Coronavirus Requires Telehealth Update From Congress And States

As we grapple with the steady crawl of the coronavirus outbreak across the country, families, employees, and businesses are encouraged to take precautions to limit exposure. But with crowded clinics, it’s difficult to know what to do if you’re concerned about your health. This outbreak has shone a light on the need to expand telehealth laws.

President Trump signed a funding bill to help health officials and agencies address this emergency that did ease some telehealth barriers for those on Medicare, but significant barriers still exist for the widespread utilization of telehealth as a tool to fight and monitor patients in need of care to prevent additional spreading of the virus.

Most states’ laws—even states that are members of compacts—are very physician centric, and don’t contemplate other providers utilizing telehealth such as nurses, nurse practitioners, or physician assistants—all of whom are part of the backbone of our care systems.

Special interest groups and state boards have built barriers to prevent or slow care across state lines if the provider doesn’t live there, and to require providers to jump through all the costly and timely hoops to obtain a license in each state to care for patients.

This becomes a problem if an outbreak happens in one area or state and health care providers get sick as well, and the need for more providers to help patients becomes even more acute than it is now. Additionally, some state laws restrict the location that patients or providers can conduct telehealth visits, forcing patients into hospitals with other patients that could spread the virus, instead of allowing patients to be at home to consult with a provider over telehealth. State laws are not ready for coronavirus or even more day-to-day health issues like managing diabetes for that matter.

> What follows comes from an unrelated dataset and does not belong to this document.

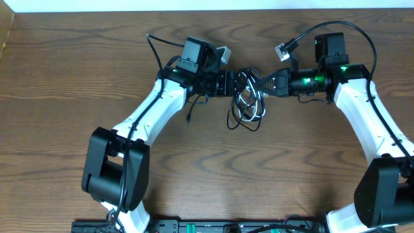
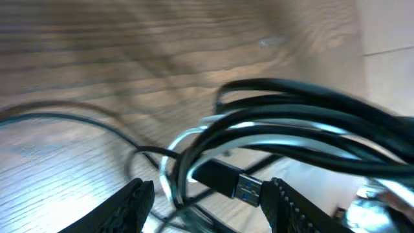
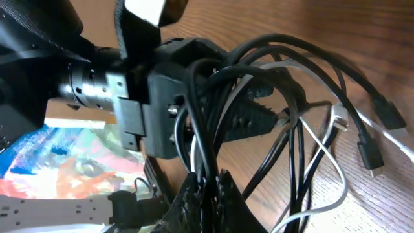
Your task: Untangle cables
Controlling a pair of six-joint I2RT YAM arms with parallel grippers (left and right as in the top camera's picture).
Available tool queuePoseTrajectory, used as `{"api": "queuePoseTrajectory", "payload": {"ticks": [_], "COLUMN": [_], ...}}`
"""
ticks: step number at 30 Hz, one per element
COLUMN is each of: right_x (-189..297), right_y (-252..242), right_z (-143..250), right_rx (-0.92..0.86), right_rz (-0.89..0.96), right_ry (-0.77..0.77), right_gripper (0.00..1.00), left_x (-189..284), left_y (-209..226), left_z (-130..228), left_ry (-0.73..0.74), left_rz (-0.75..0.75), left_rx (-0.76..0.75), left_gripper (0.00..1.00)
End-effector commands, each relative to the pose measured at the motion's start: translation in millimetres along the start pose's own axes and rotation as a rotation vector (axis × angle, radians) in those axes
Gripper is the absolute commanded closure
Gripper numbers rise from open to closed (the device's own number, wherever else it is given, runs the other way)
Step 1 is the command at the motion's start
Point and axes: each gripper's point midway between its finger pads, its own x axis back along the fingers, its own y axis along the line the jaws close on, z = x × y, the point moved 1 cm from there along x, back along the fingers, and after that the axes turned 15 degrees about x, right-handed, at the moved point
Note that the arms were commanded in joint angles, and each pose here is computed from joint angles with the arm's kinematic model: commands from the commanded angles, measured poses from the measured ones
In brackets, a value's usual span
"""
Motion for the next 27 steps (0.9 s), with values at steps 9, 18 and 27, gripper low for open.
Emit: {"api": "queuePoseTrajectory", "payload": {"ticks": [9,18,27], "right_x": [4,4,7], "right_y": [10,3,-84], "right_z": [-8,-8,6], "right_rx": [0.037,0.052,0.023], "right_rz": [-0.034,0.006,0.532], "right_ry": [-0.020,-0.016,0.081], "right_gripper": [0.99,0.99,0.99], "left_x": [-11,-2,47], "left_y": [56,51,55], "left_z": [-8,-15,-21], "left_ry": [-0.105,-0.124,-0.169], "left_rz": [-0.314,-0.305,-0.337], "left_rx": [-0.014,-0.074,-0.020], "left_gripper": [0.42,0.36,0.29]}}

The spread of disease does not stop at the state border, so our laws need to be modernized to allow providers in good standing in their primary place of practice to provide care, when medically necessary, to a patient regardless of where that patient may be.

Think about it this way, if your family member got sick tomorrow, and the nation’s leading expert on treating coronavirus lived in the state next to yours, you could not see them without them first getting a full medical license in your home state. Our laws should not discriminate based on geography.

Some telehealth companies do have providers in many states, but there are not even close to enough providers in place to care for the volume of patients that may come if the virus is not contained.

In 2018, the Trump administration took an important step as part of reform at the Veterans Administration to allow veterans to access a provider from anywhere in the country over telehealth, and and removed barriers that prevented this flexibility.

The president and Congress should follow that model and set in place rules that allow providers to be located anywhere in the country to see patients while allowing patients to receive care in the best location for them to prevent additional spreading, which is not the case today in federal law and in most state laws.

Quick action is needed to update federal and state laws to allow for more flexible telehealth options for care. It should not be a mandate, but rather clearing the runway for providers and insurers allow them to work together to figure out the most innovative and accessible ways to allow patients to receive the care they need if the coronavirus spreads.